2023年12月16日土曜日

偏愛メモ 『「日米関係」とは何だったのか』第二章 朝鮮戦争と対日講和 1950-52年 P57~

P57アメリカ政府は、

吉田茂とダレス
P60日本では条約局が首相に、中国やソ連も含め戦時中のすべての敵対国と条約を締結し、非武装をつづけるよう勧告した。吉田は、これは趣旨においては興味をそそるが、非現実的だ、だと思った。

一九五一年一月、吉田は主権を回復し、政治的経済的制度をほとんど含まず、自衛の権利を認めた条約案で、アメリカと交渉に入ることを承認した。

P61吉田は、安全保障条約の方が講和条約そのものよりも問題が多いだろう、と予想していた。数年後に吉田首相の娘が語ったところによると、吉田はアメリカとの安全保障条約は、たとえ一時的には悪だと思っても必要悪だ、と思っていた。「当時としては、それしかしょうがなかったが、それはわれわれにとっては非常に不自然な地位である、ということを父はつねに意識していた」と彼女は述べている。

一九五〇年十月に吉田は、おそらく駆け引きの手としてであろうが、日本本土ではなく、小笠原諸島や琉球諸島に軍事基地を貸与するというかつての案をむし返した。吉田は、これは受け入れられないだろうとは思っていた。その点は譲る代わりに、再軍備を遅らせる、そのためにこの案を持ち出したのかもしれない(7)。



P66双方は、アメリカが極東のいかなる場所に対しても使用できるように「日本国内および周囲に陸海空の軍隊」を維持するよう日本側から「要請」する、ことに決定した。

マッカーサーの解任
P68講和条約締結に向けての動きは、一九五一年四月十一日にトルーマン大統領がマッカーサーを韓国と日本のアメリカ軍司令官の地位から解任した後もつづいた。トルーマンは前年の八月、マッカーサーが中国本土への攻撃を公然と要求したとき、彼の解任を考えた。

トルーマン政権の戦略に対するマッカーサーの批判は、一九五〇年十一月に中国軍が朝鮮半島に介入してきて以後ますます激しくなっていた。トルーマンと同様、統合参謀本部も、マッカーサーの指揮、判断、動機に対して次第に不信を抱くようになった。

一九五一年三月、戦線が膠着したときマッカーサーは、アメリカ側から中国に対して和平の動きに出ようとするのを妨害した。四月にはトルーマンと統合参謀本部は、マッカーサーは原子爆弾の使用を正当化するため、中国との戦争の拡大をはかろうとしているのではないか、と懸念した。

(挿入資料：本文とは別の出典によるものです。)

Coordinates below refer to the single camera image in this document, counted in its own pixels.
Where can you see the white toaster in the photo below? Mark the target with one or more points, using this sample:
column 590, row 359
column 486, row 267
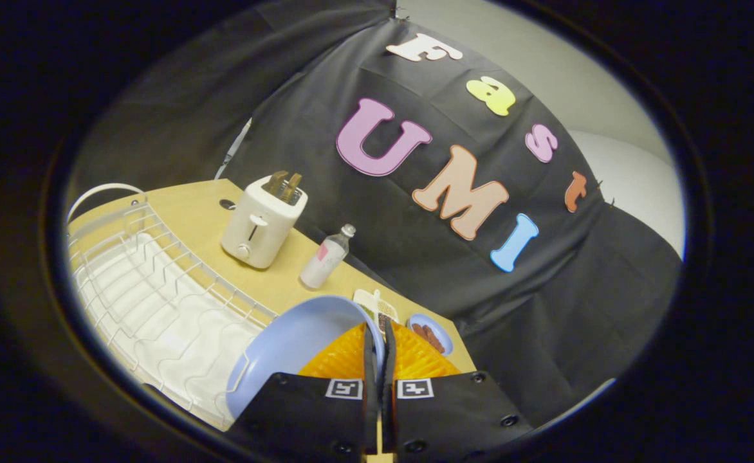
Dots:
column 258, row 225

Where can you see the small blue bowl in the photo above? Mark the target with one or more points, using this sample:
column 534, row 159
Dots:
column 438, row 331

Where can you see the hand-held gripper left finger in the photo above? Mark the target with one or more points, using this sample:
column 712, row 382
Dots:
column 370, row 366

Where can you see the clear plastic bottle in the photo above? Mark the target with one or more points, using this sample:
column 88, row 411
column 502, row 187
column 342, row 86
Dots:
column 325, row 257

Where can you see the brown toast slice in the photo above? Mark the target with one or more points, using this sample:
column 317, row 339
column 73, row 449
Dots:
column 275, row 182
column 291, row 186

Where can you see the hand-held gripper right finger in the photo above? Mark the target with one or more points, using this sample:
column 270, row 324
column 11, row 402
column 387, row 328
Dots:
column 387, row 366

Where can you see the black backdrop cloth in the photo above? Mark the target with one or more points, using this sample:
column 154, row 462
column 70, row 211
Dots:
column 480, row 257

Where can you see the light blue plate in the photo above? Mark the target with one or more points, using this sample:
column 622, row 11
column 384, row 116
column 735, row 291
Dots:
column 287, row 350

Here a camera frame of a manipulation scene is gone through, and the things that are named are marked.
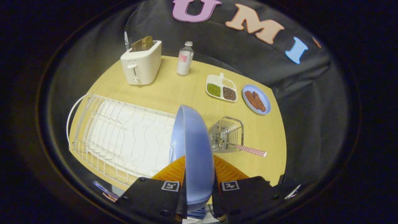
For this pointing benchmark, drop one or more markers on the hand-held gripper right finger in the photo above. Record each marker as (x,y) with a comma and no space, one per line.
(248,199)

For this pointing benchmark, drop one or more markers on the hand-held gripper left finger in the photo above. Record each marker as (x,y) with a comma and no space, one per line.
(155,199)

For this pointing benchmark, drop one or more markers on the small blue plate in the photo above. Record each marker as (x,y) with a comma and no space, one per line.
(261,93)

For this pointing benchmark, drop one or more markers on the brown sausage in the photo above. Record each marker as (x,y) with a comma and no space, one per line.
(259,101)
(250,99)

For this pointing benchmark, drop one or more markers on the white divided tray with beans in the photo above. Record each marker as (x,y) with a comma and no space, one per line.
(221,88)

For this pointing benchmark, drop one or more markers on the white toaster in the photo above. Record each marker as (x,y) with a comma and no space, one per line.
(141,65)

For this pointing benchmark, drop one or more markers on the clear plastic bottle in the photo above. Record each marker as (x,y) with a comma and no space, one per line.
(185,60)

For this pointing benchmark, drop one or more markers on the black backdrop cloth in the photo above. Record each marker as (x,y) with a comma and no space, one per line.
(248,46)

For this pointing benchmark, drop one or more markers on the brown toast slice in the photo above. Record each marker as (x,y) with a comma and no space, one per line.
(142,43)

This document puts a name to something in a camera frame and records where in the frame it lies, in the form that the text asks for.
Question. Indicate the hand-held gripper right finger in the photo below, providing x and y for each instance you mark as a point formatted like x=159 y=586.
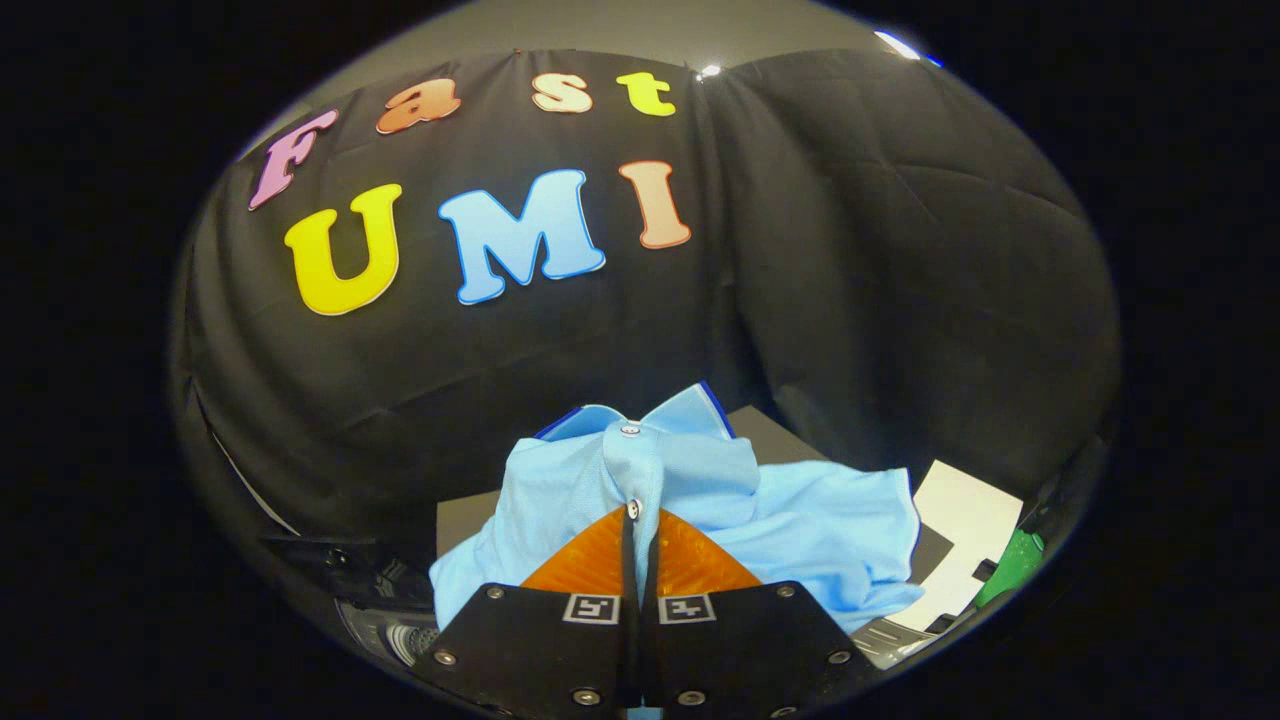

トルーマンらはかねてから、中国やソ連の戦争拡大の動きを封じる手段として原子爆弾を太平洋に移転しようと考えていたのであった。

P74トルーマンは国防総省に態度を和らげるよう求めたが、その説得も迫力がなく、軍部は頑強に抵抗した。国務次官補ディーン・ラスクは、双方が受け入れられる案文の作成を命じられ、三か月間国防総省の役人たちとやり合った。

一九五二年二月に彼は東京に草案を持参し、そこでさらに約一か月、日本側と交渉した。二月二十八日に調印されたこの協定は、占領終結後の数百の施設と基地についてアメリカに広範な選択権を与えていた。

日本側が現行の基地を貸すことをためらっても、アメリカの権利は自動的に延長されることになっていた。日本人に対する犯罪のかどで告発されているアメリカ人についての裁判権はアメリカが保持した。

P75ただし特別な場合には、この権利の行使は差し控えられることになっていた。在日アメリカ軍の地位に関する規定は、北大西洋条約機構(NATO)の国々の駐留アメリカ軍に関する規定に比べ、はるかに不平等であった。

危機に際しては、日本の自衛部隊を「合同指揮」下に置く、というアメリカ側の要求に対しては、日本側は最後まで頑として譲らなかった。そして単に「協議する」ということで同意した。

P84朝鮮戦争の間、日本の兵員はアメリカ軍を助けた。海上保安隊の掃海艇は朝鮮半島の沿岸に沿った港の掃海作業を助けた。アメリカ/国連軍司令部は、かつて朝鮮半島で海運や鉄道の仕事をしに専門に従事したことのある日本人を、ひそかに雇った。

マーフィー駐日大使は、彼らがいなければ、「連合軍は朝鮮半島にとどまることはできなかっただろう」と述べている。